包涵体用含8 M尿素的Binding／wash buffer（Ni－NTA蛋白试剂盒中提供）溶解，利用Ni柱进行目的蛋白纯化，结果如图5所示，获得目的蛋白，进一步测得纯化所得蛋白浓度为800μg mL－1。

图5 蛋白纯化SDS－PAGE图Fig.5 SDS－PAGE of purified protein注：1：纯化前蛋白；2：过柱流出液；3：纯化后蛋白；箭头所指为目的蛋白Notes：1：protein before purified；2：column effluent；3：purified protein；the arrow shows interest protein

2.5 多克隆抗体的制备与鉴定

ELISA效价测定显示所制备抗体效价大于1：128 000。
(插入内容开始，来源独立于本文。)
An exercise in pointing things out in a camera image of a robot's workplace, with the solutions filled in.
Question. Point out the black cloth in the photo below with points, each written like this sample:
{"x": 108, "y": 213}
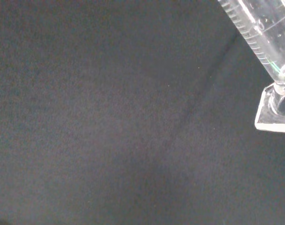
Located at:
{"x": 109, "y": 117}

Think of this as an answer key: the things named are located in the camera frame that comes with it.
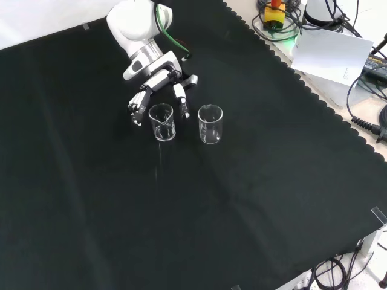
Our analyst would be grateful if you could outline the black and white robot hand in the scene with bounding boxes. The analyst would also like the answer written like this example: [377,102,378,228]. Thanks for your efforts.
[122,50,200,127]

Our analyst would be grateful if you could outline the clear glass beaker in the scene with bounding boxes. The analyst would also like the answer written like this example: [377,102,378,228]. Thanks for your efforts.
[197,104,224,145]
[148,103,177,143]

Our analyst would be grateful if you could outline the black bench cloth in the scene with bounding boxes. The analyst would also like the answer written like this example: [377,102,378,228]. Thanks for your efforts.
[0,0,387,290]

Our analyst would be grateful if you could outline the yellow stop button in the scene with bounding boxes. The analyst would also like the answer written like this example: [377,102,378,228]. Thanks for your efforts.
[262,0,287,31]

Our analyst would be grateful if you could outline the pale board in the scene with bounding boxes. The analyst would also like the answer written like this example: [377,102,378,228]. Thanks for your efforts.
[290,28,375,88]

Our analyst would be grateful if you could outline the black power adapter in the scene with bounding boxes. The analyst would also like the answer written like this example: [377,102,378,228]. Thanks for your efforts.
[362,51,387,77]

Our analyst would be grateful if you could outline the green cable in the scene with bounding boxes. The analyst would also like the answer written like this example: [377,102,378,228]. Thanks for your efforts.
[154,2,193,60]

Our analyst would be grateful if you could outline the black ribbed cable plug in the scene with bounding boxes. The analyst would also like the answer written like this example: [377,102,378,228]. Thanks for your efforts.
[350,116,387,144]

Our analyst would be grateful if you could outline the black looped floor cables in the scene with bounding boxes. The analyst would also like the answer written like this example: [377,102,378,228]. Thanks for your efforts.
[310,256,349,290]

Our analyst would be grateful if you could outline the white bench bracket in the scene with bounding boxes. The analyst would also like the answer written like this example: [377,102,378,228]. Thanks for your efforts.
[356,225,387,258]
WB结果显示所制备抗体血清能特异识别扇贝卵巢中42 KD左右蛋白（与Foxl2大小吻合），Foxl2蛋白在卵巢中表达，而精巢中几乎不表达。

图6 栉孔扇贝性腺组织中Foxl2蛋白表达的Western blot图Fig.6 Western blot of Foxl2 protein expression in gonads of scallop Chlamys farreri注：1：卵巢；2：精巢Note：1：Ovary；2：Spermary

3 讨论

本研究中含Foxl2基因重组pET－28a载体的大肠杆菌在37℃诱导系统中有表达，但主要以不溶性包涵体形式存在，实验尝试用较低温度条件诱导表达，其表达的目的蛋白仍不可溶，或与表达的Foxl2蛋白偏大有关，通常大肠杆菌所表达的胞质蛋白大于100个氨基酸，则容易形成包涵体［10］。本研究中，包涵体经尿素溶解后纯化所得蛋白免疫新西兰大白兔，所得抗体效价高、特异性强，已能满足后续研究需要。
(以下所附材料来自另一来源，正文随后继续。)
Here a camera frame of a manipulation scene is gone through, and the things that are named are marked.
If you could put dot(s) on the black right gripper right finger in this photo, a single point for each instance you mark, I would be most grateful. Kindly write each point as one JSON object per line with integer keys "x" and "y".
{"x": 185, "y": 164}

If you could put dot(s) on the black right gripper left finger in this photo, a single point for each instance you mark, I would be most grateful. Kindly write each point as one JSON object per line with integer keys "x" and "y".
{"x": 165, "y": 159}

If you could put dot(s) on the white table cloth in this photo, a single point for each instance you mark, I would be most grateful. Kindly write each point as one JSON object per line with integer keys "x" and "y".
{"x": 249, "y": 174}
在哺乳动物中Foxl2基因被认为是卵巢分化的早期标记分子［11］，对其功能研究发现，该基因可调节卵巢颗粒细胞分化，在卵巢发育及功能维持方面发挥作用［12］。而该基因在无脊椎动物中的功能研究极少见报道，LIU等［6，13］通过对栉孔扇贝中Foxl2 mRNA水平表达模式研究，推测其在成体卵巢发育及幼贝卵巢分化中发挥作用，其具体功能研究有待进行。

Foxl2属于叉头框转录因子家族，其功能主要依靠蛋白水平对其他基因的调控来发挥［14－15］，对于哺乳动物Foxl2基因的研究发现其蛋白水平与mRNA水平的表达与定位存在差异，小鼠卵母细胞中可定位到该基因的mRNA［16］，小鼠和山羊的睾丸中也可检测到该基因的mRNA［16－17］，但对哺乳动物 Foxl2蛋白的表达研究却发现，其仅在卵巢颗粒细胞中表达，而在精巢和卵母细胞中不表达［11］，故有研究者认为该蛋白最终是通过调节卵巢颗粒细胞增殖的方式发挥作用［1］。无脊椎动物中Foxl2的表达研究多集中在RNA水平，仅在皮海绵中通过免疫组化研究了Foxl2蛋白的表达，却显示其在各类细胞中都有所表达［4］，Foxl2蛋白在无脊椎动物中的表达模式仍不明确。本研究通过制备栉孔扇贝Foxl2多克隆抗体，进一步通过WB检测到Foxl2在卵巢中强表达，而在精巢中几乎不表达，该结果与刘晓玲等［7］对栉孔扇贝成体性腺中RNA的表达模式相吻合，也与 LI等［8］对虾夷扇贝中Foxl2转录水平表达的研究相符，推测该蛋白在扇贝卵巢中发挥重要作用。

对栉孔扇贝Foxl2蛋白进行体外表达及抗体制备可为扇贝卵巢中该蛋白的具体细胞定位提供分子工具，从而为进一步研究其在贝类卵巢中的作用机制奠定实验基础。

4 小结

本研究首次在大肠杆菌原核表达系统中表达出栉孔扇贝的Foxl2蛋白，其在BL21中主要以包涵体形式高效表达，经纯化后获得的Foxl2具强免疫原性，免疫新西兰大白兔获得效价高且能特异识别天然Foxl2的多克隆抗体，用WB检测发现Foxl2蛋白在栉孔扇贝成体中呈雌性性别相关表达，该表达模式暗示Foxl2蛋白在栉孔扇贝卵巢中发挥重要功能。